Task statement: Can you copy out the data exactly? Leave the images out.

Input data:
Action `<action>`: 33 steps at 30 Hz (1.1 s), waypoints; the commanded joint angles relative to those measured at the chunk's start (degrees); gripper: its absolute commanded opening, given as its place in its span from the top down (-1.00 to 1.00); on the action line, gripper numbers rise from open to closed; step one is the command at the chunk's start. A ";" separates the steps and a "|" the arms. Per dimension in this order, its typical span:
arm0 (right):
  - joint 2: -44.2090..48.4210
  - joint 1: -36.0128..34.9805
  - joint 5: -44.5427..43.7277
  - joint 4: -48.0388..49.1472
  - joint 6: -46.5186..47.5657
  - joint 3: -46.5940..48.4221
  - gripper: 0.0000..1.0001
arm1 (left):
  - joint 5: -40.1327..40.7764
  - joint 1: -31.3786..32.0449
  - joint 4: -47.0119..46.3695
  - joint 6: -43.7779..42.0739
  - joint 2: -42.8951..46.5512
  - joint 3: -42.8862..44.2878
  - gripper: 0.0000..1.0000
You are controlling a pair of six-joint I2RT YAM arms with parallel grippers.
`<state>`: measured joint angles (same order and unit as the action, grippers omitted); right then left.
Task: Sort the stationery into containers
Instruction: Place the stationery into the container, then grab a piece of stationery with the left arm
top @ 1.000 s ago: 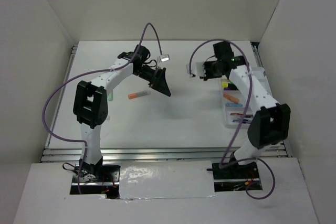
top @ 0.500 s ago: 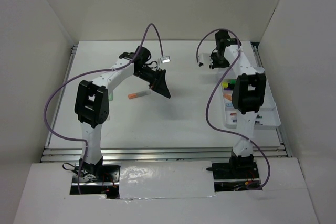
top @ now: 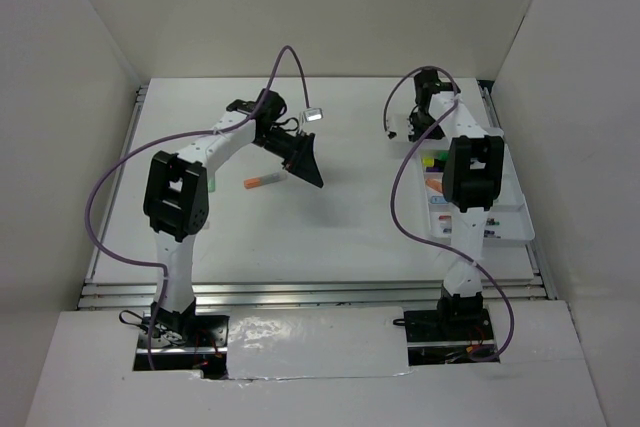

Exercise answer:
Action `<action>`: 33 steps at 30 Hz (1.1 s), waypoints; the commanded joint angles relative to those measured at the chunk's start (degrees); gripper: its absolute commanded opening, given as its place in its span from the top down (-1.00 to 1.00); on the action line, gripper numbers rise from open to closed; step one is the command at the chunk's start. A ";" separates the steps and a "|" the arms. Per dimension in this order, its typical span:
arm0 (right):
  - joint 2: -44.2090..48.4210
  - joint 1: -36.0128..34.9805
  - joint 5: -44.5427..43.7277
  - joint 4: -48.0388..49.1472
  - joint 6: -46.5186..47.5657
  - joint 3: -46.5940..48.4221
  - gripper: 0.0000..1.0001
arm1 (left):
  - joint 5: -40.1327..40.7764
  - joint 1: -31.3786..32.0449
  - joint 4: -47.0119..46.3695
  - joint 6: -43.7779..42.0739
  - joint 2: -42.8951..46.5512
  - joint 3: -42.8862..44.2878
  - gripper: 0.0000..1.0000
You are controlling a pair of six-joint I2RT YAM arms with parallel grippers.
`<state>`: measured joint angles (same order and unit as the action, grippers omitted); right then left.
Task: Sort the stationery into containers
Instruction: Place the stationery into the container, then grab a piece of stationery with the left arm
top @ 1.000 s ago: 
top @ 0.500 s ago: 
top @ now: 

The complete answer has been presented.